▶ **Exercise**:
Where a picture appears in the data below, exclude it; restate everything else word for word.
↓
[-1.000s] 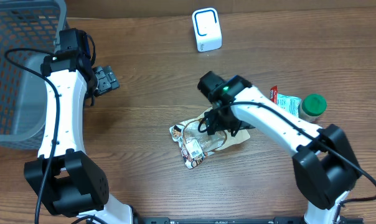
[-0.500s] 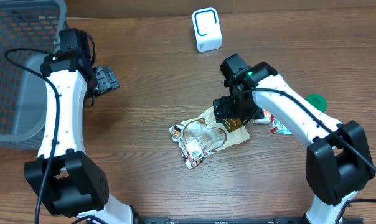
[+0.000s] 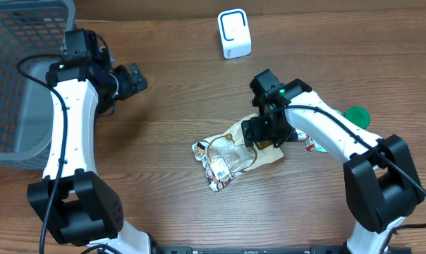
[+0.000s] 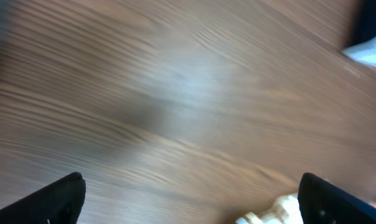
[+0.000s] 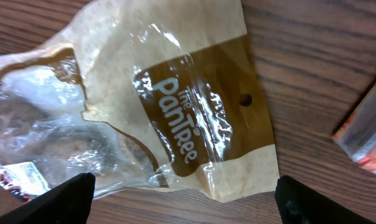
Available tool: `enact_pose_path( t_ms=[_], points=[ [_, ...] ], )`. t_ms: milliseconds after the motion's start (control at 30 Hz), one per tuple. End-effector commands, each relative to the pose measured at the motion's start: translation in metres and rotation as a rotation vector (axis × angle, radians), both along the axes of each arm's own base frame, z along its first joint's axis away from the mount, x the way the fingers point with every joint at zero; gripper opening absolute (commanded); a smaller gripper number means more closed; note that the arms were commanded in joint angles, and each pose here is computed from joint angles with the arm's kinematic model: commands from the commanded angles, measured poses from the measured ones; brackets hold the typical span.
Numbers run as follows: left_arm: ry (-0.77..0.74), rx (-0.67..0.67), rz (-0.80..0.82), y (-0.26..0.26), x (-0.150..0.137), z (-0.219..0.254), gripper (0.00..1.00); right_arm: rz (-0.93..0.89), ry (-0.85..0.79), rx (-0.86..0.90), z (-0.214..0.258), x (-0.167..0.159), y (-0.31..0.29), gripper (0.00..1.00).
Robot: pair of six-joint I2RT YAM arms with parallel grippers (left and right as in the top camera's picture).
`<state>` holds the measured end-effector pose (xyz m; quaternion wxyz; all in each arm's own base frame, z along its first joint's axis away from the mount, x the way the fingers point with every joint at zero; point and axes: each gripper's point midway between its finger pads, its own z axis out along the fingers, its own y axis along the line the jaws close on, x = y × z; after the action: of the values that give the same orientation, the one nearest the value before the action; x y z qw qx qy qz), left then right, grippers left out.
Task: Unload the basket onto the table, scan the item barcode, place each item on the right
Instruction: 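Bring the left gripper in and grasp the packet's left side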
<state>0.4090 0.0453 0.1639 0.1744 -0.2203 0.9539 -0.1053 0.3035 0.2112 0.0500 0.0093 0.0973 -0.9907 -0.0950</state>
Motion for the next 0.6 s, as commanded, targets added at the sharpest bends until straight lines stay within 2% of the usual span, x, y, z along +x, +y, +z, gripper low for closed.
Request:
enact_pose_path(
  t_ms=[0,33,67,133,233,567],
  points=[
    [0.009,-0.241,-0.180,-0.068,-0.017,0.010,0.82,0.011,-0.024,0.025,0.008,0.000,0.003,0.94],
    [0.026,-0.239,-0.208,-0.074,-0.022,0.005,0.55,0.008,-0.027,0.027,0.008,0.001,0.004,0.94],
    [0.048,-0.238,-0.238,-0.082,-0.028,0.000,0.37,0.008,-0.030,0.030,0.008,0.002,0.005,0.94],
    [0.095,-0.230,-0.272,-0.095,-0.039,-0.014,0.23,0.008,-0.031,0.038,0.009,0.002,0.006,0.94],
    [0.154,-0.200,-0.317,-0.111,-0.053,-0.035,0.20,0.008,-0.030,0.037,0.009,0.002,0.006,0.95],
    [0.247,-0.174,-0.466,-0.161,-0.094,-0.093,0.25,0.011,-0.007,0.075,0.010,-0.003,0.012,0.94]
  ],
)
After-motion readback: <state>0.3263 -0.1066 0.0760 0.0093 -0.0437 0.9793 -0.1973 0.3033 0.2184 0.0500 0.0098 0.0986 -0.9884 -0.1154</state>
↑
▶ **Output of the exercise**:
[-1.000s] 
[-0.500s] 
[+0.000s] 
[+0.000s] 
[+0.000s] 
Available tool: `enact_pose_path( t_ms=[_], points=[ [_, ...] ], )`. t_ms: milliseconds after the motion's start (control at 30 Hz), one per tuple. End-effector commands, each relative to the pose measured at the motion's start: translation in metres and rotation as a rotation vector (axis × angle, radians), both along the axes of each arm's own base frame, z along its first joint's axis away from the mount, x the way the fingers point with every joint at zero; gripper opening absolute (commanded); a smaller gripper number means more closed; note that the arms were commanded in joint angles, and each pose here is computed from joint angles with the arm's kinematic model: commands from the commanded angles, measured poses from the measured ones; brackets hold the typical span.
Numbers run as follows: left_arm: ry (-0.77..0.74), rx (-0.67..0.67), rz (-0.80..0.82), y (-0.26..0.26), x (-0.150..0.137), z (-0.219..0.254), gripper (0.00..1.00); right_arm: rz (-0.93..0.89), ry (-0.85..0.79), rx (-0.86..0.90), z (-0.214..0.258), x (-0.167..0.159), y (-0.31..0.29), gripper (0.00..1.00).
Robot: pair of six-joint I2RT YAM arms with parallel grippers (left and right as in the top camera's picture).
`<state>` holds the measured end-effector pose (xyz m; quaternion wxyz; all in each arm's own base frame, z along its first joint's axis away from the mount, x the way the fingers point with every joint at zero; point and axes: each gripper's point midway between its finger pads, its own z axis out along the fingers, its own y axis along the line the jaws close on, x = y × z; after the action: of the values that give the same orientation, the one nearest the value before the action; x y z qw qx qy qz), left then right, grippers left out.
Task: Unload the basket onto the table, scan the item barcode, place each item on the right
Instruction: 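Bring the left gripper in and grasp the packet's left side
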<state>0.4090 0.0453 0.1639 0.1744 -0.2203 0.9539 -0.1053 0.3035 0.2112 0.0500 0.0093 0.0973 -0.9907 -0.0950</state>
Motion for the next 0.6 s, as commanded, targets added at the sharpest bends until straight lines stay within 2% of the usual span, x, y, z along +x, +y, +z, gripper low for closed.
Request:
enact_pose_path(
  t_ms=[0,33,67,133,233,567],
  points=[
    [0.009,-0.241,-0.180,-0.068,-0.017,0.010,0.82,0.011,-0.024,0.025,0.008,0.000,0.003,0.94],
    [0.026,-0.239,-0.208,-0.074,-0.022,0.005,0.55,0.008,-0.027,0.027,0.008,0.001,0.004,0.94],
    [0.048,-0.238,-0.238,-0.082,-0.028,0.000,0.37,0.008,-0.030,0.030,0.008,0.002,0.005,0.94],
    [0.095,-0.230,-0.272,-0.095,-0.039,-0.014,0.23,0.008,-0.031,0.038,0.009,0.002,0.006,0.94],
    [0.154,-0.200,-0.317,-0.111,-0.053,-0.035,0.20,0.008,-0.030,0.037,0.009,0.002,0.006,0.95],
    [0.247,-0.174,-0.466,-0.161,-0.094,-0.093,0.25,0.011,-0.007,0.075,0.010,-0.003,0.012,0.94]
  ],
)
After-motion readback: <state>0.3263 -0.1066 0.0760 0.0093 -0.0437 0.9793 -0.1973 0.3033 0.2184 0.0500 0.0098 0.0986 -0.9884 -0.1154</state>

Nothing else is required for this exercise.